_Task instructions_.
Transcribe, word for word and without additions, each line below from the one containing "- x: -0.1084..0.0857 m" through the one containing "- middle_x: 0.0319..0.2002", both ends included.

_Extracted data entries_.
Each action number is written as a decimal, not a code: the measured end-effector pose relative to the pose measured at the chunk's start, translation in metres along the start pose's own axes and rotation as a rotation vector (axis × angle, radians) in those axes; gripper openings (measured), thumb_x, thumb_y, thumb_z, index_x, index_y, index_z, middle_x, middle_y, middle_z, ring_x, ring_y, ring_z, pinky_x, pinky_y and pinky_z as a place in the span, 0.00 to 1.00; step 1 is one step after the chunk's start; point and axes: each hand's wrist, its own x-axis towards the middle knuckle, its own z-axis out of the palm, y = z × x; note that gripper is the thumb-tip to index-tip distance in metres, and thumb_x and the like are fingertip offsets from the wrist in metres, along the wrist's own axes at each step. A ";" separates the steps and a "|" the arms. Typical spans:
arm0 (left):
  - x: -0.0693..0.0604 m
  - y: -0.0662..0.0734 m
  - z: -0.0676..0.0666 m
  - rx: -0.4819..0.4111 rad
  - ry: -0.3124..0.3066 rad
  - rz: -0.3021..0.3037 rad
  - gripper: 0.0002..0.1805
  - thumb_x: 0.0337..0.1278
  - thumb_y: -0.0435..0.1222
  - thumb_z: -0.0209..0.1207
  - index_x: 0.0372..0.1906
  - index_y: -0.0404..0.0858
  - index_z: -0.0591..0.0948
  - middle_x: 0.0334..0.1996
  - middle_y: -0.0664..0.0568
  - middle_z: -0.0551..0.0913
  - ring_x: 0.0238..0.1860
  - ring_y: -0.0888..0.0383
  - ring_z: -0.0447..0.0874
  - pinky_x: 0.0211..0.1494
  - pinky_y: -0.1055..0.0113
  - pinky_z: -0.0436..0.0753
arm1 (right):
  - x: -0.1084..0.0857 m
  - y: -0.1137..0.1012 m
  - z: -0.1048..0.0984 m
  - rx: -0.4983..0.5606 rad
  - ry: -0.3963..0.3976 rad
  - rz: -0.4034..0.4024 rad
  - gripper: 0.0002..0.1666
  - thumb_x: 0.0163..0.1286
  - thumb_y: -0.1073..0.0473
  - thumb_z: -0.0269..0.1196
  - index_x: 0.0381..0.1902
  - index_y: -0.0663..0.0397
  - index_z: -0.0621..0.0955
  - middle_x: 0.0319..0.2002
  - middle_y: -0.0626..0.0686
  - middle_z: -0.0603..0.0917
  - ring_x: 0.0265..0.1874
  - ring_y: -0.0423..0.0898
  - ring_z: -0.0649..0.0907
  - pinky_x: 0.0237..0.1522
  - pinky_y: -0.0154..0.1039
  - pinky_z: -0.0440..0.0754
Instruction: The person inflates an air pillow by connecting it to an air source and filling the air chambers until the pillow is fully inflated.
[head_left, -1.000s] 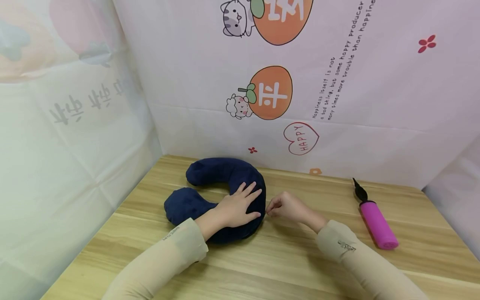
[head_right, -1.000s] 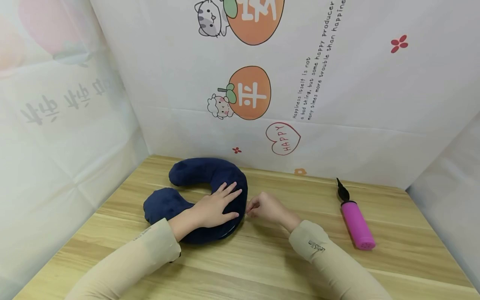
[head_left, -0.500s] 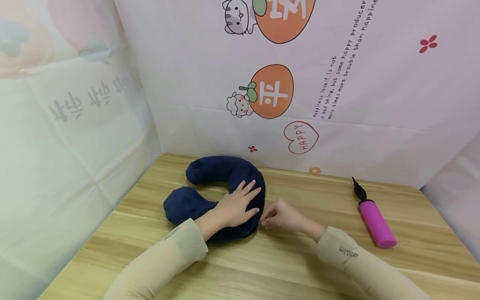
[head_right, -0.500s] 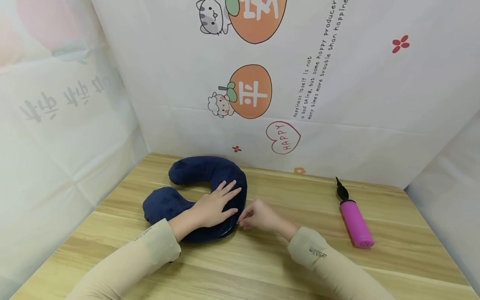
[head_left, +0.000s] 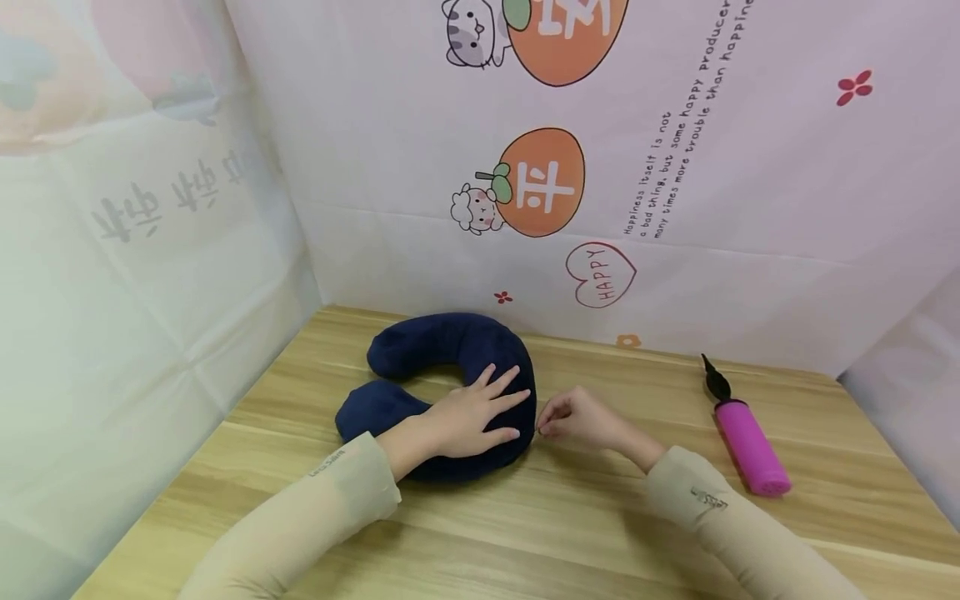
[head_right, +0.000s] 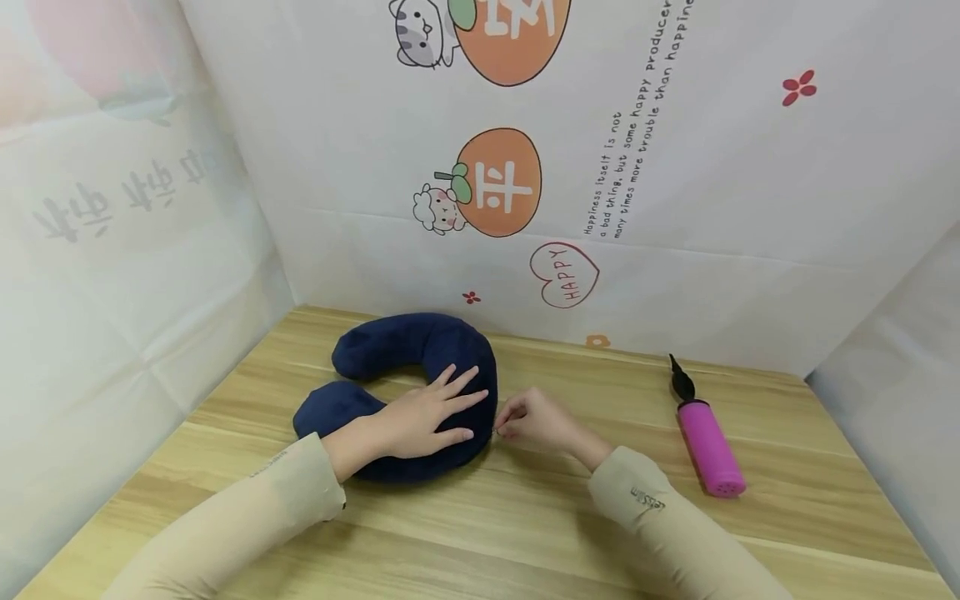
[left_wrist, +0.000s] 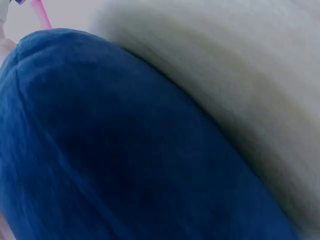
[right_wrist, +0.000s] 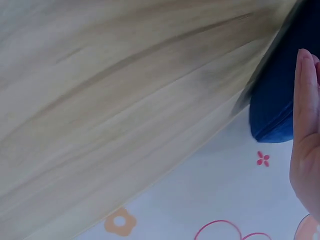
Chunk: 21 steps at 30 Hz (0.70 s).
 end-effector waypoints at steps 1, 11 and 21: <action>-0.001 0.000 -0.001 0.007 -0.010 0.018 0.35 0.78 0.57 0.48 0.81 0.53 0.59 0.83 0.54 0.41 0.81 0.41 0.38 0.72 0.39 0.64 | 0.000 0.001 -0.001 -0.003 0.004 0.009 0.04 0.68 0.77 0.63 0.35 0.73 0.85 0.33 0.62 0.88 0.32 0.44 0.87 0.35 0.35 0.85; -0.004 -0.006 0.001 0.060 -0.031 0.119 0.34 0.77 0.59 0.48 0.81 0.56 0.60 0.83 0.55 0.42 0.81 0.46 0.37 0.70 0.38 0.67 | -0.005 0.009 -0.008 0.107 0.022 0.131 0.04 0.69 0.75 0.63 0.38 0.74 0.85 0.35 0.61 0.89 0.33 0.48 0.89 0.37 0.42 0.88; -0.005 -0.007 0.004 0.051 -0.001 0.110 0.31 0.78 0.56 0.49 0.80 0.56 0.63 0.83 0.56 0.45 0.81 0.46 0.40 0.70 0.40 0.67 | -0.012 0.004 0.004 0.415 -0.009 0.314 0.09 0.70 0.76 0.62 0.44 0.82 0.82 0.38 0.65 0.88 0.34 0.46 0.89 0.41 0.42 0.87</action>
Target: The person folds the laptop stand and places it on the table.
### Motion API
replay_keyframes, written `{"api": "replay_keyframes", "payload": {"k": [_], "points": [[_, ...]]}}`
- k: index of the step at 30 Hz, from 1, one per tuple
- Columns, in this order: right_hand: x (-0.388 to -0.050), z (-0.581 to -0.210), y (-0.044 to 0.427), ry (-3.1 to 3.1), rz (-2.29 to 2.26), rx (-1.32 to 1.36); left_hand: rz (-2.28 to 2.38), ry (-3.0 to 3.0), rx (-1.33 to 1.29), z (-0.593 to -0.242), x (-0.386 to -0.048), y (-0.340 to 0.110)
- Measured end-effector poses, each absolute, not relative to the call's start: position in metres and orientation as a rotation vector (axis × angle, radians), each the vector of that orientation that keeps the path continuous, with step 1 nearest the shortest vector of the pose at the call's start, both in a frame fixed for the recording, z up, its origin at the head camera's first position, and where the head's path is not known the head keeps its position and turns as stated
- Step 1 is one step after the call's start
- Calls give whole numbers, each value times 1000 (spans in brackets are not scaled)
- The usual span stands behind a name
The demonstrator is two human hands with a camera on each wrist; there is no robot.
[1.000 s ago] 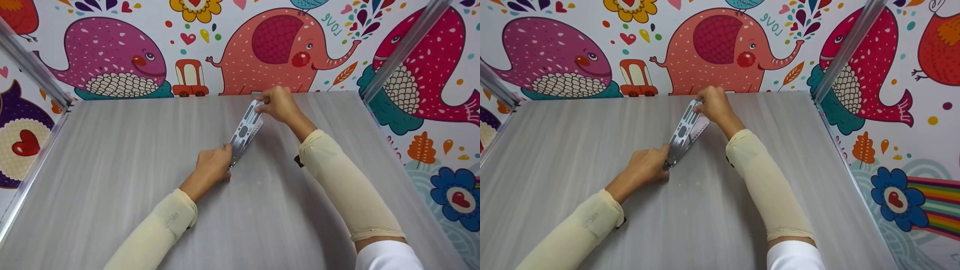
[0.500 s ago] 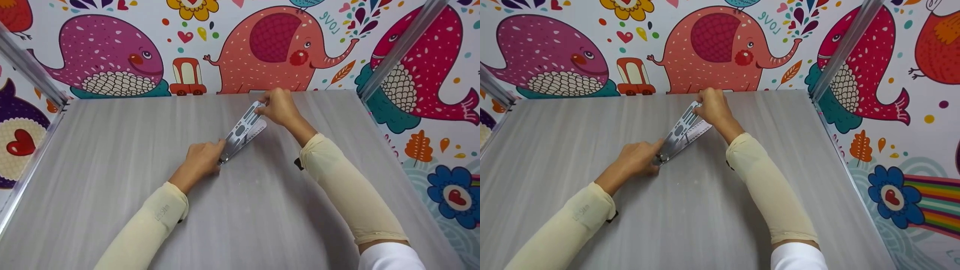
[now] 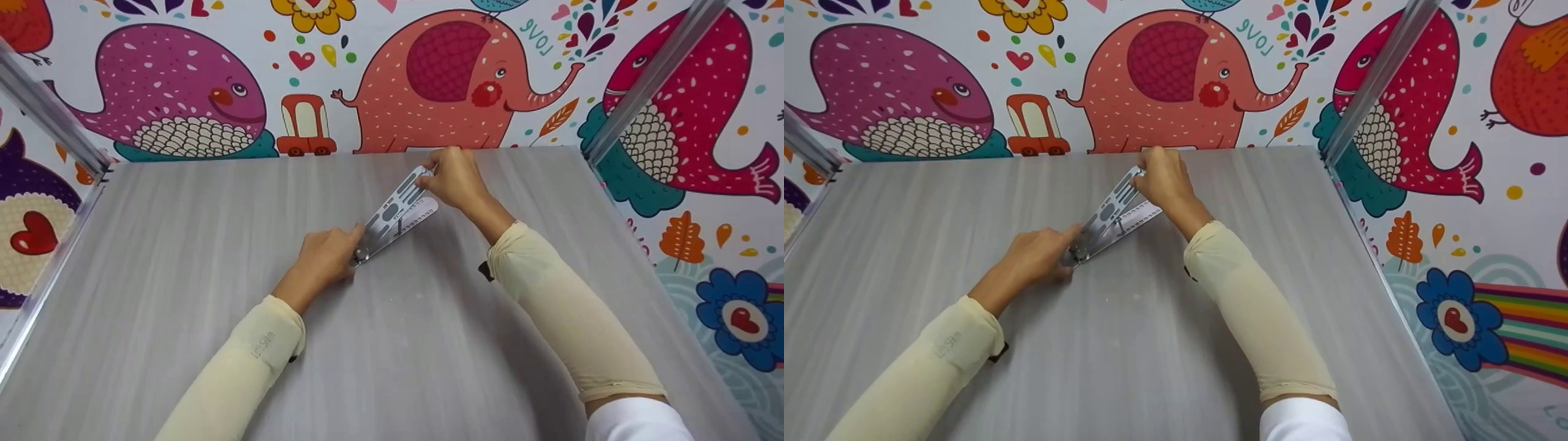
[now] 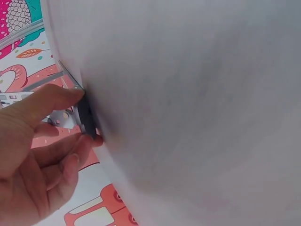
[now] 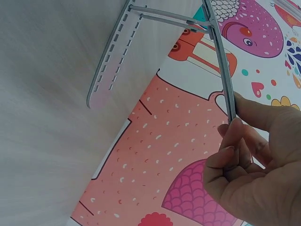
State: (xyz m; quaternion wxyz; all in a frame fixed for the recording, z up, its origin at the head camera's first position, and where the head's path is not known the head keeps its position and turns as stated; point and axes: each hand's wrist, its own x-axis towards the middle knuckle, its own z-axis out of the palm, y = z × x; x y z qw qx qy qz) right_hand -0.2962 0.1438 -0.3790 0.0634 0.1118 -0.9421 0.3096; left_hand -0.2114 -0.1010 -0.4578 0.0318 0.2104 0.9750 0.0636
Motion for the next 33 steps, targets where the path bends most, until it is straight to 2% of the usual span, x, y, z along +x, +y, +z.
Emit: {"api": "replay_keyframes", "payload": {"k": [11, 15, 19, 26, 33], "points": [[-302, -400, 153, -2759, 1151, 409, 310, 2998, 494, -455, -207, -104], [-312, -416, 166, -2719, 1318, 280, 320, 3009, 393, -455, -202, -99], [-322, -436, 186, -2828, 1260, 202, 317, 3026, 311, -454, -197, -90], [-331, -466, 200, -3117, 986, 437, 276, 3131, 239, -452, -188, -75], [-333, -476, 191, -3157, 862, 608, 234, 3124, 129, -453, -187, -65]]}}
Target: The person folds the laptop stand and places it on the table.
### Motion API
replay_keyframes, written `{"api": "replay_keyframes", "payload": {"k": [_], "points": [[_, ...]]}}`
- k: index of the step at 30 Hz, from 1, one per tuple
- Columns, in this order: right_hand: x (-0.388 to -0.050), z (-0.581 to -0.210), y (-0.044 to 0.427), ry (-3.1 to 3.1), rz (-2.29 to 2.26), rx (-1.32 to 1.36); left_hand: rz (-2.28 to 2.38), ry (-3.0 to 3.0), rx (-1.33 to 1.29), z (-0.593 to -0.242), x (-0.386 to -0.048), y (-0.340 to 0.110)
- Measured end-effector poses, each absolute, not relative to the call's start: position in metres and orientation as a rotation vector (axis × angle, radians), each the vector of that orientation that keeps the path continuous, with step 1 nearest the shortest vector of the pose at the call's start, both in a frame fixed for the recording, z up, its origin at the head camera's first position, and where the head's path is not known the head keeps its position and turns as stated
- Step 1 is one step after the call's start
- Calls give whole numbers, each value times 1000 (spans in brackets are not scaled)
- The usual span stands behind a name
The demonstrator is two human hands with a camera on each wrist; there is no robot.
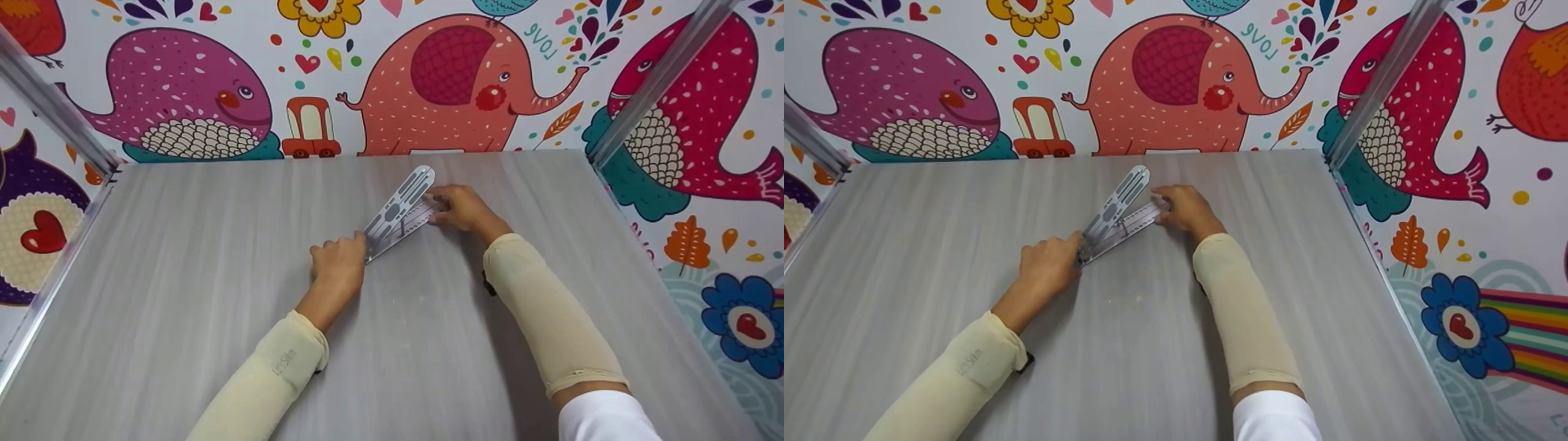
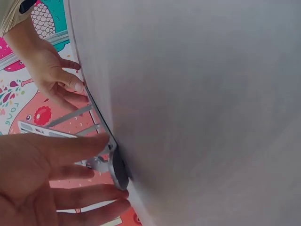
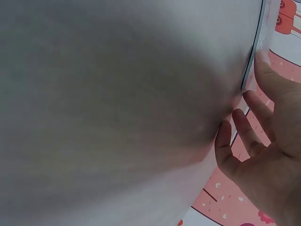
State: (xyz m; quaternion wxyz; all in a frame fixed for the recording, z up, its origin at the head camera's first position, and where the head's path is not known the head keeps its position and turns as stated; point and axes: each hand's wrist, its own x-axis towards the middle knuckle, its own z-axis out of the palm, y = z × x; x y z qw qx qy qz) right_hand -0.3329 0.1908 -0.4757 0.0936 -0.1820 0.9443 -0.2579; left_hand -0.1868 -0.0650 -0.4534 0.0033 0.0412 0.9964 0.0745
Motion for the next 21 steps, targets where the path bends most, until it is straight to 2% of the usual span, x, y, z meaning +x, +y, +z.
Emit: {"api": "replay_keyframes", "payload": {"k": [9, 21], "points": [[-336, -479, 185, 2838, -706, -645, 292, 3044, -7, -453, -194, -62], [-330, -477, 178, 2844, -679, -493, 339, 2985, -41, -456, -199, -64]]}}
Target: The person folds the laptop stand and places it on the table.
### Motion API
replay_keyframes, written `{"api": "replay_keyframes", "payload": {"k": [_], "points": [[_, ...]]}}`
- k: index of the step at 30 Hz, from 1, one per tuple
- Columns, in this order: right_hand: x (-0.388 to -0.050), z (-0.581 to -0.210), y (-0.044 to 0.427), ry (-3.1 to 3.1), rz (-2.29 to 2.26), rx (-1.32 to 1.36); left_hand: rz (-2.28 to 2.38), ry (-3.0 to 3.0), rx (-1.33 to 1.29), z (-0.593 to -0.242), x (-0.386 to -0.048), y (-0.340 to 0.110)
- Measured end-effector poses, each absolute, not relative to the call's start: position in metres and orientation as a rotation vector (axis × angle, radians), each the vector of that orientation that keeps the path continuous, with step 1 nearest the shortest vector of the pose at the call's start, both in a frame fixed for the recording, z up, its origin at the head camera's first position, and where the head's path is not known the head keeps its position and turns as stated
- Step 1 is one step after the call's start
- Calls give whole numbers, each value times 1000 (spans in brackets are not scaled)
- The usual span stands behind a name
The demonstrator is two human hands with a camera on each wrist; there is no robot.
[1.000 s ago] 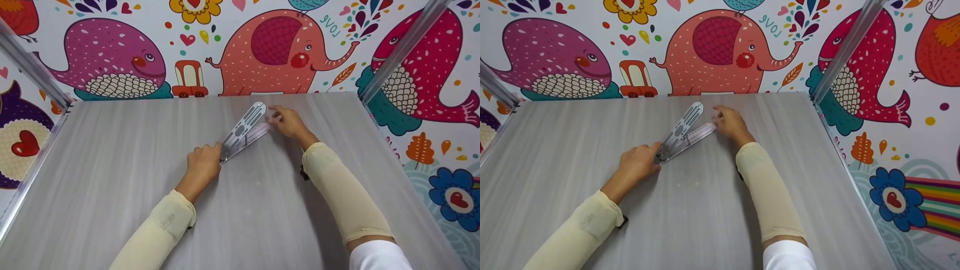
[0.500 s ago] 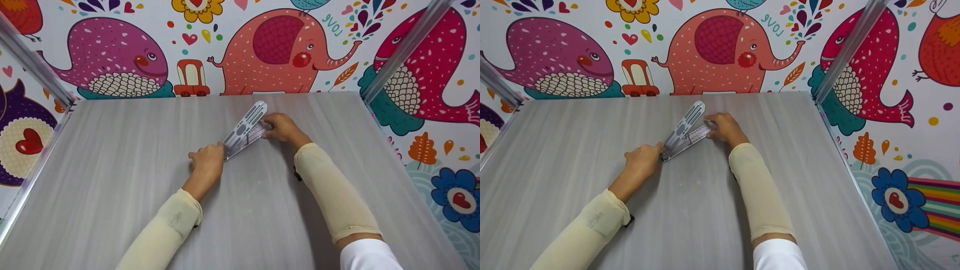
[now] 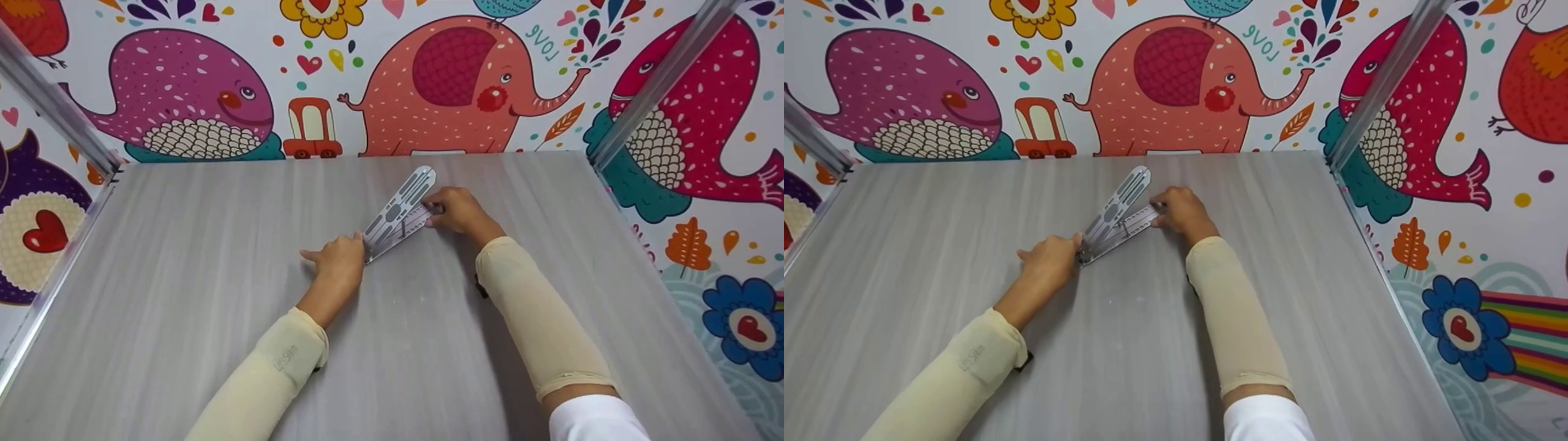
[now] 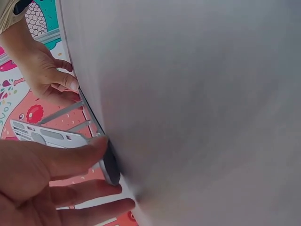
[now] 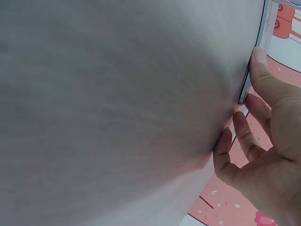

_The completed task_.
  - x: -0.1084..0.0857 m
  - y: -0.1137..0.1012 m
  - z: -0.1048..0.0984 m
  - rx: -0.4983..0.5606 rad
  - ry: -0.3963..0.3976 rad
  - rz: -0.4034..0.4024 rad
  - gripper: 0.0002..0.1666
  - thumb_x: 0.0163..0.1286
  - thumb_y: -0.1073..0.0473
  - thumb_z: -0.0269..0.1196
  - index_x: 0.0381..0.1902
  - index_y: -0.0663..0.0397
  - index_z: -0.0621..0.0955
  - middle_x: 0.0319..0.2002

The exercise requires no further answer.